Use the flare next time. It's a dead giveaway, don't expect other boaters to understand any sort of SOS symbols, most don't. 

Whistles are loud but they are rarely loud enough to hear over another outboard. 

Flares are the only distress signal that has ever worked either as the person under distress, or the responder, been on both sides. 

What was up with the boat? Just a dead battery?


----------



## capt.joe (Feb 2, 2011)

Towboat US. I once had to wade and drag my boat up bayou grande to the ramp at night from soldiers creek. My power pack went out. After that I bought insurance


----------



## mongo (Apr 30, 2008)

Yessir, I think the charger wasn't connected properly or something because it's a newer battery.


----------



## rustybucket (Aug 18, 2011)

mongo said:


> Yessir, I think the charger wasn't connected properly or something because it's a newer battery.


Sounds like a bad connection/terminal to me. Everything just doesn't 'go out' like a light switch b/c of a dead battery. My guess is battery terminal and when he clamped the jumpers onto it it wiggled a little and short was gone.


----------



## bigtee (Jan 1, 2018)

Man that sounds like some tough luck. I agree with some of the comments above, it sounds more like a bad connection. A low battery is going to give you a real slow turn over and dimming nav lights before it suddenly goes out. A bad or corroded connection will instantly kill your power. 

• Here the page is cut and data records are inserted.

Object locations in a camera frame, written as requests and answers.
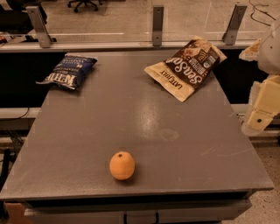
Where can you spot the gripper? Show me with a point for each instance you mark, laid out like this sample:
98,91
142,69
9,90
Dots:
271,51

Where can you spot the brown Late July chip bag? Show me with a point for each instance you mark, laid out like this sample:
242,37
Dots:
184,72

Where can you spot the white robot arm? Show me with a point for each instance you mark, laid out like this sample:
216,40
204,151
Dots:
269,51

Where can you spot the blue Kettle chip bag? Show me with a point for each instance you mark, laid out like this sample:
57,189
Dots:
70,72

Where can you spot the grey table drawer front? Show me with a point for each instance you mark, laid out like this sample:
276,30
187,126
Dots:
183,212

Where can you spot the orange fruit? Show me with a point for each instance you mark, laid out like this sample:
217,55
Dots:
122,165

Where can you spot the black office chair base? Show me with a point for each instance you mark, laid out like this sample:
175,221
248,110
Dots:
85,3

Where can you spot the right metal bracket post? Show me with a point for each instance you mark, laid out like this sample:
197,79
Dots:
230,35

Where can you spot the metal bracket post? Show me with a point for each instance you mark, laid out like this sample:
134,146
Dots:
157,25
230,35
38,21

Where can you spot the middle metal bracket post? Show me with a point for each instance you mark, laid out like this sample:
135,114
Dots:
157,25

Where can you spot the metal rail behind table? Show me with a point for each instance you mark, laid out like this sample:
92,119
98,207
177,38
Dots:
57,47

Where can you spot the left metal bracket post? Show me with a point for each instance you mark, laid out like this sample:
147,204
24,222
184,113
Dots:
38,21

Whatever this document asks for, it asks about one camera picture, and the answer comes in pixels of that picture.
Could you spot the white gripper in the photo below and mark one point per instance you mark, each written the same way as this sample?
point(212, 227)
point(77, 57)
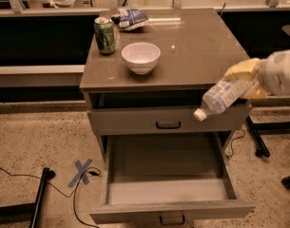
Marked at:
point(277, 74)

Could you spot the blue white chip bag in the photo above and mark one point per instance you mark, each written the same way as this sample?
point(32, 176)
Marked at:
point(129, 19)

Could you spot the blue tape cross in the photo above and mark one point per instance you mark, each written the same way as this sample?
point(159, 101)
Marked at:
point(81, 173)

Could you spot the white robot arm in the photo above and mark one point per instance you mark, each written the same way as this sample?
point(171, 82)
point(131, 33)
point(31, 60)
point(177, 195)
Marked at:
point(269, 76)

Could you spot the open grey middle drawer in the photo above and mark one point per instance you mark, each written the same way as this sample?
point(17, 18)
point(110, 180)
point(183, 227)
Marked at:
point(167, 178)

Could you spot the black stand leg right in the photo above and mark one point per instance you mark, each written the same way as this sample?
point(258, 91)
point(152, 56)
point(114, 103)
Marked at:
point(256, 128)

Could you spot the grey drawer cabinet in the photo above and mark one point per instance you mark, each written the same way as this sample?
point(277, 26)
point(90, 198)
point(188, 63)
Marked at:
point(196, 47)

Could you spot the green soda can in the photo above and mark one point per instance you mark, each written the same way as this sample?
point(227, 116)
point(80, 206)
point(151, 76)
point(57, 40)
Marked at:
point(104, 35)

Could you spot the black stand leg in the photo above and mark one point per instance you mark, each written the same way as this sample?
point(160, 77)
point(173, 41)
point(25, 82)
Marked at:
point(28, 211)
point(256, 128)

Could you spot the black caster foot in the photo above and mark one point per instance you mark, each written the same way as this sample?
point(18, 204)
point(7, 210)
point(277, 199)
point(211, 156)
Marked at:
point(286, 182)

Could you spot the clear blue plastic bottle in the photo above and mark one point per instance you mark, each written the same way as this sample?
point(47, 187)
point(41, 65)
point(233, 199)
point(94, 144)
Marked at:
point(220, 96)

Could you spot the black stand leg left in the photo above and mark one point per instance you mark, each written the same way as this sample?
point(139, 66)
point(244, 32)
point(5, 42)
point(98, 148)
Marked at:
point(28, 211)

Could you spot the white ceramic bowl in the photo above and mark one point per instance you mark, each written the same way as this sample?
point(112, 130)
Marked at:
point(141, 57)

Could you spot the closed grey upper drawer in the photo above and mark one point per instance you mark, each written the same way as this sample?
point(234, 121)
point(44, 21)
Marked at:
point(153, 120)

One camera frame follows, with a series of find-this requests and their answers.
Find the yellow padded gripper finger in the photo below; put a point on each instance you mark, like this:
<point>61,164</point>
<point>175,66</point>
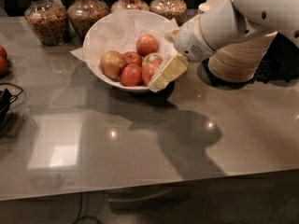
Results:
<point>172,67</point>
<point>171,36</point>

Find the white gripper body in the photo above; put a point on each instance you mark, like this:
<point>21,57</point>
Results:
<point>191,41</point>

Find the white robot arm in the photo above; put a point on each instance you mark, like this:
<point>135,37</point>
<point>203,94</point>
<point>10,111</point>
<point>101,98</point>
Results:
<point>230,21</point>

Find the red apple with sticker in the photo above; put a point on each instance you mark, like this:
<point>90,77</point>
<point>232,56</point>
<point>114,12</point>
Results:
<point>149,70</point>

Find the pale apple behind sticker apple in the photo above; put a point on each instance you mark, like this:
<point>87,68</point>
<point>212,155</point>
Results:
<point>152,57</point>

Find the red apple back top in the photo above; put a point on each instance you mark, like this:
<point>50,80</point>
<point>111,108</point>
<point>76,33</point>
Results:
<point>146,44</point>

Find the red apple middle small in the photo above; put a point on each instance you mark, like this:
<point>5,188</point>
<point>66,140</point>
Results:
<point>132,57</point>

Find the red apple front centre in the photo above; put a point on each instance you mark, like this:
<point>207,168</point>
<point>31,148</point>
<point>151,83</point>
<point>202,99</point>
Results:
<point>131,75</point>

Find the white paper bowl liner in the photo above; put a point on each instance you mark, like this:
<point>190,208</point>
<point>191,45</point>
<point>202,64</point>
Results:
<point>115,31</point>

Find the white ceramic bowl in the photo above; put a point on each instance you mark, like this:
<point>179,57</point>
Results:
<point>102,25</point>

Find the yellowish red apple left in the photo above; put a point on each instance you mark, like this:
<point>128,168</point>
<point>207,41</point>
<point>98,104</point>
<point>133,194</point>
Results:
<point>112,63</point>

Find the red apple left edge upper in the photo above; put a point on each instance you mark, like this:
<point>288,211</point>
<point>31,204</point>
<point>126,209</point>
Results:
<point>3,52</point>

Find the red apple edge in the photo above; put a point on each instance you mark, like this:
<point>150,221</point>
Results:
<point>3,66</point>
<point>3,52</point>

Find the red apple left edge lower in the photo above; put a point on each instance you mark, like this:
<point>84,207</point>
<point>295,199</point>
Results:
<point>3,66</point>

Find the glass cereal jar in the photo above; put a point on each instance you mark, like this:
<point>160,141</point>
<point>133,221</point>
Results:
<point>83,14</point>
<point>48,20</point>
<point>130,5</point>
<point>170,9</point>

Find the black mat under stacks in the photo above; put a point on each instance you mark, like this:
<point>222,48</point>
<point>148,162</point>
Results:
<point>281,62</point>

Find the glass cereal jar far left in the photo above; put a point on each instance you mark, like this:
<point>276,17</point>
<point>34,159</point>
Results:
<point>48,20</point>

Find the black device with cable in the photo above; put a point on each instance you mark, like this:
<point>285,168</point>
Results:
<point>8,95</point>

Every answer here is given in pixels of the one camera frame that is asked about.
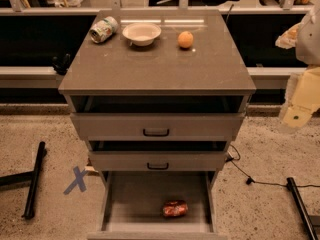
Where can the orange fruit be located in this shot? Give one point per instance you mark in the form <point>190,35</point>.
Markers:
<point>185,39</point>

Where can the red coke can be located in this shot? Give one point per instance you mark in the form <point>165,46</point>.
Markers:
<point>175,208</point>

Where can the grey middle drawer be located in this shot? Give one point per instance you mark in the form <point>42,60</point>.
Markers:
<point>158,155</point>

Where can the black stand leg right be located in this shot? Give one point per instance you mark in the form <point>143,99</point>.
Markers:
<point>311,223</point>

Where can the black stand leg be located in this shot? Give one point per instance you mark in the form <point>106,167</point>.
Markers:
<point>311,223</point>
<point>30,176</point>

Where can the grey open bottom drawer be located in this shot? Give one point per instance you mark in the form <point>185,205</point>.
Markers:
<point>133,202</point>

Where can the green white soda can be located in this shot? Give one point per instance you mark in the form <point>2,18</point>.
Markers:
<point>103,29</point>

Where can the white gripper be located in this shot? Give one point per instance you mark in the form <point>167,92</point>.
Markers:
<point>309,42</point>

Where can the black stand leg left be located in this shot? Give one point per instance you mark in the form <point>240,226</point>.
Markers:
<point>30,176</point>

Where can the grey drawer cabinet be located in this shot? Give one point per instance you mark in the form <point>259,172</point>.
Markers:
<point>120,77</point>

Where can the blue tape cross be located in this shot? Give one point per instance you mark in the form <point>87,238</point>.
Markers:
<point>77,182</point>

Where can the grey top drawer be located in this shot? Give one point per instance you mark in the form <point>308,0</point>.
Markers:
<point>157,126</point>

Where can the white bowl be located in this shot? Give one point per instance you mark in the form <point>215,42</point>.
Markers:
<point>141,34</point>

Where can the black clamp on rail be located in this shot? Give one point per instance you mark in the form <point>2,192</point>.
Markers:
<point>61,65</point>

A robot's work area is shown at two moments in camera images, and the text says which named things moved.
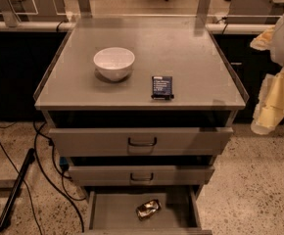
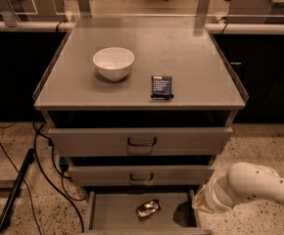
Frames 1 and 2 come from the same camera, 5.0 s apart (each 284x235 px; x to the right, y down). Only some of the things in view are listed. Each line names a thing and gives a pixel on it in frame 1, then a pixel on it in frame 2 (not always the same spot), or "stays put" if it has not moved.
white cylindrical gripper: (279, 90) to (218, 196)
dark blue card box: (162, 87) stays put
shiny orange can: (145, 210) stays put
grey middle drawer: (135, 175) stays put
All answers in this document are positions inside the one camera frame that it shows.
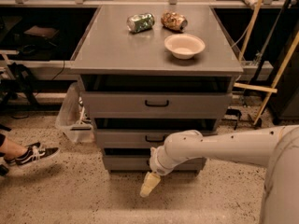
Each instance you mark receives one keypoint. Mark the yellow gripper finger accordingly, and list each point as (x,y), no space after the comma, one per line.
(150,182)

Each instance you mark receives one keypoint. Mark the grey middle drawer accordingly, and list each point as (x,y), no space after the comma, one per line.
(130,138)

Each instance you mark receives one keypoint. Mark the brown box on shelf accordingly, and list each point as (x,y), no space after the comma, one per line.
(46,33)

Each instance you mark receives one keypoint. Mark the grey bottom drawer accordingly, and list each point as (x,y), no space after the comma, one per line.
(141,164)

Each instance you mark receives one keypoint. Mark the crushed green soda can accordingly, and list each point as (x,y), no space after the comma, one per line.
(140,22)

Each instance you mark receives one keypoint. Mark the grey top drawer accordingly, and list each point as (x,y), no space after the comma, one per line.
(153,105)

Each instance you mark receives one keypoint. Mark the person's lower leg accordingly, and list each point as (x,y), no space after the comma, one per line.
(10,149)

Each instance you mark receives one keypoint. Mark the grey drawer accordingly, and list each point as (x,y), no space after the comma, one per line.
(141,164)
(130,138)
(153,105)

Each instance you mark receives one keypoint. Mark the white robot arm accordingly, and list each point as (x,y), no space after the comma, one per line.
(276,149)

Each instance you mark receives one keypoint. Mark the crushed brown soda can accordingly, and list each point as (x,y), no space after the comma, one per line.
(174,21)

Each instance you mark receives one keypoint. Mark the grey drawer cabinet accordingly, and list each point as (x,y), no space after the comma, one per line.
(114,60)

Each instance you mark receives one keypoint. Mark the black clamp on floor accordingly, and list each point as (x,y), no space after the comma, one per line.
(233,115)

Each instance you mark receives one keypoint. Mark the clear plastic bin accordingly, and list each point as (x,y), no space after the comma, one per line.
(71,120)

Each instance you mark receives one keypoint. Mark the black white sneaker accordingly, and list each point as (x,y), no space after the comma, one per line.
(35,154)

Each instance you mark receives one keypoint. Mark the white paper bowl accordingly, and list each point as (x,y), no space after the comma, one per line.
(184,46)

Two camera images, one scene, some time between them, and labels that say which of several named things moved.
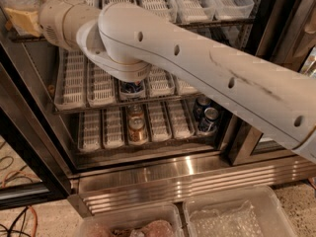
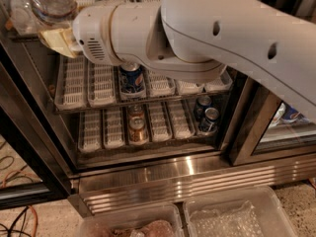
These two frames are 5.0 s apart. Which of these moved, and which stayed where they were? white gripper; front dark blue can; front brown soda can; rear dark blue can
Moved: white gripper
Stayed: rear dark blue can; front dark blue can; front brown soda can
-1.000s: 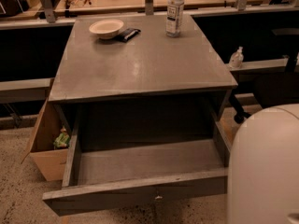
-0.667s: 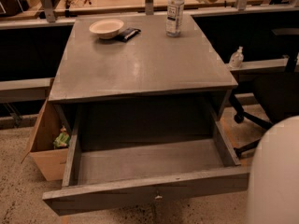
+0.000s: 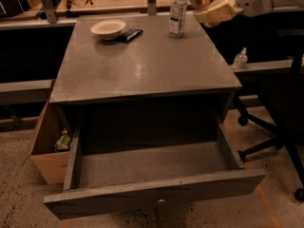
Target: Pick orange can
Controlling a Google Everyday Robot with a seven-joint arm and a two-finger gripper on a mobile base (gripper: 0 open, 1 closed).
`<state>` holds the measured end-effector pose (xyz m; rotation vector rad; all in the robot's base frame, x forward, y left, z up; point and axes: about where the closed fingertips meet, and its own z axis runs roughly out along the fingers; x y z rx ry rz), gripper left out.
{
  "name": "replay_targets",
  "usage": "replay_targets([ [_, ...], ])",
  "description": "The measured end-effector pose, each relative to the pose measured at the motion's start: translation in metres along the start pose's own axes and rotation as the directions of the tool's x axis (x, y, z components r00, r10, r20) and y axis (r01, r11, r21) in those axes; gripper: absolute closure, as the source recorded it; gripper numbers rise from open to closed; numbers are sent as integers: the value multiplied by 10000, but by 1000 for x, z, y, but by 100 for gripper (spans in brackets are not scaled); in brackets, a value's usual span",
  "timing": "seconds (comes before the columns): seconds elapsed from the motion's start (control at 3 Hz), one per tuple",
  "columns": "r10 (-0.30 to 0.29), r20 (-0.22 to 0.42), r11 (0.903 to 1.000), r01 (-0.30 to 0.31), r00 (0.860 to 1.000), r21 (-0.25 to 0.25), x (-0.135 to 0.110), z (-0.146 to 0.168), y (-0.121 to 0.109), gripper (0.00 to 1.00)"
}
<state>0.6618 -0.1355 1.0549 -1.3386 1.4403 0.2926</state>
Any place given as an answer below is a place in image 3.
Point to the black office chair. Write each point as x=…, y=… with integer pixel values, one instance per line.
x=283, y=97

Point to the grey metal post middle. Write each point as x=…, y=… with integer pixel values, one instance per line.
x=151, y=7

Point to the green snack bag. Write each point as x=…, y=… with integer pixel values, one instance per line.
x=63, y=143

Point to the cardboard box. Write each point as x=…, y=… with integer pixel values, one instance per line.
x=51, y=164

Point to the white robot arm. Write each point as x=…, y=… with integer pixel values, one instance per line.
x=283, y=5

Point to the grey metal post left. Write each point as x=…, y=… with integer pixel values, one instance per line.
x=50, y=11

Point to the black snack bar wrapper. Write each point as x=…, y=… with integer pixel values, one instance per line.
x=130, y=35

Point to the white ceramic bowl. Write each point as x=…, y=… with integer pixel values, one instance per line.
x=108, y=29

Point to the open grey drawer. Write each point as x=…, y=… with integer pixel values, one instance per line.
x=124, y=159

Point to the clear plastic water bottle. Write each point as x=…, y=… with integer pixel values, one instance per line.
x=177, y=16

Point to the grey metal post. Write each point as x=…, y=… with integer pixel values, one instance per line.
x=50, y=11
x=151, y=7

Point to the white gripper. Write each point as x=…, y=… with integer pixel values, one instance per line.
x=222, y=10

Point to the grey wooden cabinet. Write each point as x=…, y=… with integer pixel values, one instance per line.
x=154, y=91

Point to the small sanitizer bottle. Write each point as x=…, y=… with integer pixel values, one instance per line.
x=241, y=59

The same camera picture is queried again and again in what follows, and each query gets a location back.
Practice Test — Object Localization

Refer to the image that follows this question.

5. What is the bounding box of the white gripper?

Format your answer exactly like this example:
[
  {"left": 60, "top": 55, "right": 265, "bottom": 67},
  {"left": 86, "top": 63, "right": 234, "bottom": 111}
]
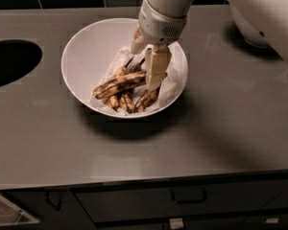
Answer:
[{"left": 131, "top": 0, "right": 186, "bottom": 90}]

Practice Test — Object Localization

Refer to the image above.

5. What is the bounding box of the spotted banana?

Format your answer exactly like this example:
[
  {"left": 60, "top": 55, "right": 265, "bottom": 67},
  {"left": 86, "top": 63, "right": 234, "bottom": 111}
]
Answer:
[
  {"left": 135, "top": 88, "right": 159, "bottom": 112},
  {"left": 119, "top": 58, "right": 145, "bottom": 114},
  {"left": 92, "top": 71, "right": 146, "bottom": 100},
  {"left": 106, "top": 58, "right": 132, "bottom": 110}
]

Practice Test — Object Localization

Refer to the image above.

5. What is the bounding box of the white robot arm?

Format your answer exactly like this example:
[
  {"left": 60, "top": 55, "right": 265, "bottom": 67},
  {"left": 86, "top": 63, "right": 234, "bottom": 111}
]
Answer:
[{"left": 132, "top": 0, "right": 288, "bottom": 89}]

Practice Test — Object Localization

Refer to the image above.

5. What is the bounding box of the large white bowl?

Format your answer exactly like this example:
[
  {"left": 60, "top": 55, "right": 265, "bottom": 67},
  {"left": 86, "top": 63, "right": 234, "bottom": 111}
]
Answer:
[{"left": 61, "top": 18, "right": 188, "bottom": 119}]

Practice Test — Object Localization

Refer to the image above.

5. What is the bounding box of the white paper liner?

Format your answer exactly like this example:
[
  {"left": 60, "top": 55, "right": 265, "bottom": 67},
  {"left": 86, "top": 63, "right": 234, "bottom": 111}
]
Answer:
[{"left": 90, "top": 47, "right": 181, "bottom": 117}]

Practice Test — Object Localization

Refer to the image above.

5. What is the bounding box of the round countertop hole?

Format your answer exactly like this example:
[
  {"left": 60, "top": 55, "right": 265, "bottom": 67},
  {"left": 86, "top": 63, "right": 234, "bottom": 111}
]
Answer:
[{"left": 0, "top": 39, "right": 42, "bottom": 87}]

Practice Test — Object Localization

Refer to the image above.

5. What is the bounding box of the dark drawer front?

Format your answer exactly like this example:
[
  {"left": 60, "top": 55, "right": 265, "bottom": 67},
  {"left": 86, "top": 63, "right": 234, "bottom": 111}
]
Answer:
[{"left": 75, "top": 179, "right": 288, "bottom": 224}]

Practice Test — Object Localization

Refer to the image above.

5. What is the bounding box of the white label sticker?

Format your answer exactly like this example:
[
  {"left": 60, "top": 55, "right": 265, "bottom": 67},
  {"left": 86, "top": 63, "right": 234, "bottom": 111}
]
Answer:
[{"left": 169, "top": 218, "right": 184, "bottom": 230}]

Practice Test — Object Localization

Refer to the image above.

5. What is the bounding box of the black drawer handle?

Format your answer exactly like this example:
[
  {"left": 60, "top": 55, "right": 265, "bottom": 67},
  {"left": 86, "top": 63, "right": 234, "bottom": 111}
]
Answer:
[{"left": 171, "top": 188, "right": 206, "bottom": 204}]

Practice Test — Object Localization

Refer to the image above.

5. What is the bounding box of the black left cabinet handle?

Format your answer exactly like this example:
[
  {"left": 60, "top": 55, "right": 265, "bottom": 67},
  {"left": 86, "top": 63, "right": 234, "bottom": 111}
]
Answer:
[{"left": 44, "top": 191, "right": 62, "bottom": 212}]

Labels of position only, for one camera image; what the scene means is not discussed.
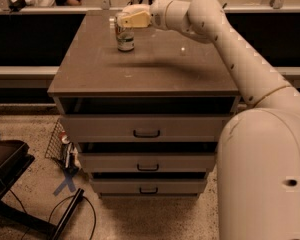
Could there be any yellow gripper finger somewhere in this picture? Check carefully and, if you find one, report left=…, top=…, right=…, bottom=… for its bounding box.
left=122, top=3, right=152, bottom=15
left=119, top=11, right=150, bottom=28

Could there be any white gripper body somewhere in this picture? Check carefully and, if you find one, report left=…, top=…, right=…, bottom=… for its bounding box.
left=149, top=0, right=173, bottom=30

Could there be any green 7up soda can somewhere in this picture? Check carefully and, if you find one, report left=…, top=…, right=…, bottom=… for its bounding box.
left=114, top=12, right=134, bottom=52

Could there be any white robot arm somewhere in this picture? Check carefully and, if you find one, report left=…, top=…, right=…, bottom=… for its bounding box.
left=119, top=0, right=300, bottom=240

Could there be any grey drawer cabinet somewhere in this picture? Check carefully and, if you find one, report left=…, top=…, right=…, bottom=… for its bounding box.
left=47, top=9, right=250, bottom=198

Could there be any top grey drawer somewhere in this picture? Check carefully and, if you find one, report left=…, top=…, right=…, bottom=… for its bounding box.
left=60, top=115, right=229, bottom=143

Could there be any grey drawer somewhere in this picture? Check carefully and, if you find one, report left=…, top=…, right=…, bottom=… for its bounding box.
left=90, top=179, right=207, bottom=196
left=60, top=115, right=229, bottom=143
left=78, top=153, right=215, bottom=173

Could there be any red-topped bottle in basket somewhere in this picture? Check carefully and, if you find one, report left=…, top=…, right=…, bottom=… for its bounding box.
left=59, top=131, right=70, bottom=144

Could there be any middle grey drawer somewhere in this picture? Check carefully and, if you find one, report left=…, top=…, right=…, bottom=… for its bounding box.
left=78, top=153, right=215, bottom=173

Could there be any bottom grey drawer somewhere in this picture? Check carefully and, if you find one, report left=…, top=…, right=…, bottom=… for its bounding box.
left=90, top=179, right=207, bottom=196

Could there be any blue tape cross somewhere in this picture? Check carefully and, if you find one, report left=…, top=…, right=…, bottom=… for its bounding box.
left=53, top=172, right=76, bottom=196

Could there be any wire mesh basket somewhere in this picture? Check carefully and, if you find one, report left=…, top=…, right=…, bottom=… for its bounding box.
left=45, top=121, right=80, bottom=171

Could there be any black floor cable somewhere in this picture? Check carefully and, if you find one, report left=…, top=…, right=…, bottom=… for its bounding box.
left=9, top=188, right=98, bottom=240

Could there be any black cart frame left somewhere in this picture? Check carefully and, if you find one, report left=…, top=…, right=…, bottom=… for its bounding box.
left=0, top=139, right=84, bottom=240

I've been stranded a couple times, but had my fan motor on a separate battery to get me back. Ever since then, I always keep a wire brush on board to scrub the battery terminals when we have problems like that. I'd also recommend getting some battery terminal washers and spray some corrosion inhibitor to help prevent this in the future (if this is the issue). 

Take a look at your wiring and keep us posted what you find out. As far as finding help, I'd shoot off a flare when people are passing by.


----------



## Jason (Oct 2, 2007)

Alot of folks are oblivious to boaters in need. I'm always willing to help others and have towed a few boats back to the launch before.

Heck I was fishing three mile bridge one night when my main motor went out I had to use my trolling motor to get me back to the launch which was about two and a half miles away. I passed one guy and told him that my main motor went out and I was having to use my trolling motor to get back to the launch and he just looked at me and said watch it and make sure you make it back... didn't offer to help or anything...


----------



## mongo (Apr 30, 2008)

Thanks for the advice fellas! I'll check my wires and connections this afternoon and let you know what I find. :thumbup:


----------



## jspooney (Oct 2, 2007)

I think part of the problem is the possible danger of a set up. Unfortunately, and as an LEO you see this every day, some people are evil. Good Samaritan stops and loses his life for the good deed. Next time call me. I’ll come get you if I can.


----------